2. Freddie Freeloader

Inizia che sembra la ripresa di “So what”. È un blues atipico ma è un blues! Tema semplice ed orecchiabile, amichevole. Poi l’assolo di pianoforte di Kelly, perfetto, a volte quasi dispettoso ed irriverente, ogni tanto sembra impuntarsi ed alza la voce (escursioni dinamiche). E arriva Miles, è tutto misurato e le sue note si lasciano assaporare. Cannonball con un’ambienza più metallica, sembra proprio a suo agio, in fondo viene da lì, dal blues. Coltrane con un fraseggio dove vengono “nascoste” dinamicamente alcune note con sotto il piano di Kelly che accompagnando simula i fiati di una big band. Ed è la volta di Chambers gommoso e discreto, non esagera è composto, un signore! Il tema a chiudere. Qui non c’è quasi niente di modale.

3. Blue in Green

Qui si scalano vette altissime. Il brano è sublime! Anche in questo caso si rimane nell’ambientazione tonale. L’intro spettacolare di piano, una linea melodica riflessiva, varia tantissimo e non riesci a fissarla facilmente. Vabbè, non importa! La tromba con la sordina e zero vibrati.  Le dinamiche sono gestite in modo esemplare, il rumore delle spazzole in sottofondo è il tappeto più prezioso dove ci si stende tranquilli a guardare il cielo. Dell’assolo di Evans, anzi delle porzioni di assolo non ne voglio parlare, rovinerei tutto. Ascoltatelo e basta. Mentre quello di Coltrane è così riflessivo e malinconico. Altra piccola “porzione” di Evans e di nuovo Miles con una melodia/assolo. Finale … Chambers con l’archetto insieme a Evans, … divagano.

04. All Blues

Blues un po’ particolare in 6/8. La melodia è molto dolce e cattura immediatamente l’ascoltatore, mi piace pensare che ciò avvenga soprattutto nei confronti di quello “normale” che non ascolta necessariamente jazz. Quel basso in sottofondo, così bonario e sereno, quasi una sorta di cantilena fa camminare tutto il brano. Il suonare trillato di Evans crea una particolare ambientazione, è un pad “ritmico” che sostiene. Poi quei fiati armonizzati, così dolci a supportare la melodia di Miles. Ma ecco gli assolo supportati da una batteria un po’ più presente, meno dimessa che sembra divertirsi di più. Apre in un certo senso il suono globale del brano con quello swing ternario così caratterizzato. L’assolo di Cannonball è molto ricco, limpido. È fatto di tanti piccoli riff orecchiabili e amichevoli, poi le divagazioni con un fraseggio praticamente perfetto che preparano il cambio accordo. Ma l’assolo che vorrei porre all’attenzione è quello di Evans. Gioca con piccole frasi supportate da quell’andamento ritmico che ha tenuto per tutto il brano. Usa il pedale per allargare, bagnare e arricchire il suono. Poi richiude e asciuga tutto. È un continuo armonizzare, variando le figurazioni ritmiche accorciando e “stoppando”. Avrebbe potuto strafare e invece si “accontenta” di condire con pochi ingredienti ma ricchissimi. Tornano i temi e si chiude.

5. Flamenco sketches

Ecco il brano che amo di più di questo grande capolavoro che è Kind of blue.

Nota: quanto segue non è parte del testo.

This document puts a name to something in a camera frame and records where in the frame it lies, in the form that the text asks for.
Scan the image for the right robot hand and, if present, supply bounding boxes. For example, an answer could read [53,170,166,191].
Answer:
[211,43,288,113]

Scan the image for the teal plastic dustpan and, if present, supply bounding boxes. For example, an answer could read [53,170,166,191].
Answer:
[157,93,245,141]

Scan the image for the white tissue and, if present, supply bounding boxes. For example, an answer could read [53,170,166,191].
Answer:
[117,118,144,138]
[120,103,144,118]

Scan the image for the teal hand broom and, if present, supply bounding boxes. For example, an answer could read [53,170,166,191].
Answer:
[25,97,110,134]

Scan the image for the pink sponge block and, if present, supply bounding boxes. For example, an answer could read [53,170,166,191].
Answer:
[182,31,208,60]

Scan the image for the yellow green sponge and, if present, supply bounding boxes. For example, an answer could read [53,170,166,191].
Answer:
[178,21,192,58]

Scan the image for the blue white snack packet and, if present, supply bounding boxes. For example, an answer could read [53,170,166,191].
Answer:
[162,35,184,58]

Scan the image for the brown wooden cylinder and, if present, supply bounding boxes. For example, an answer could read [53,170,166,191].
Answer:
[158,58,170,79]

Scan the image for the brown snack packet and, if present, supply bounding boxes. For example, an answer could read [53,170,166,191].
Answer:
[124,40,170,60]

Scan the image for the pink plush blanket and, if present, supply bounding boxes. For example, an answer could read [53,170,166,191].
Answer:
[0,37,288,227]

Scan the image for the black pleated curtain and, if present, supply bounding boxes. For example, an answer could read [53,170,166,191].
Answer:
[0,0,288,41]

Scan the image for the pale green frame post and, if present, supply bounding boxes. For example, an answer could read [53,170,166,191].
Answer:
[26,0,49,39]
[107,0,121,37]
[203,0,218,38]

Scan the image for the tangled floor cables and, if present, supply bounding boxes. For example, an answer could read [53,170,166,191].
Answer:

Modale, modale, modale … I musicisti suonano aspettandosi l’un l’altro e, nel caso, variando i propri contesti improvvisativi. È questa l’essenza del modale, una continua creazione di ambientazioni sempre diverse, sempre contestuali e riflesse da chi suona lì vicino. Puoi decidere a priori quali “modi” userai, ma non è detto che all’improvviso una nota del tuo dirimpettaio non ti faccia cambiare strada. Una fucina di sensazioni, sempre nuove e inaspettate. E Flamenco Sketches è la sintesi di tutto questo. Gli assolo dei musicisti scorrono via senza affaticare mai e vorresti che non finissero mai. Ascoltate questo brano in un momento di relax, magari a fine giornata e con poca luce. Sarà uno scorrere di brividi.

Ora quelli bravi consigliano, a fine recensione, di scrivere sempre le conclusioni su quanto esposto.

Beh io riesco solo a consigliarvi di ascoltare questo immenso ed emozionante capolavoro.

E non mi rivolgo agli appassionati di jazz ma soprattutto a coloro che si affacciano per la prima volta in questo mondo, magari incuriositi dal sentito dire o addirittura da queste poche righe.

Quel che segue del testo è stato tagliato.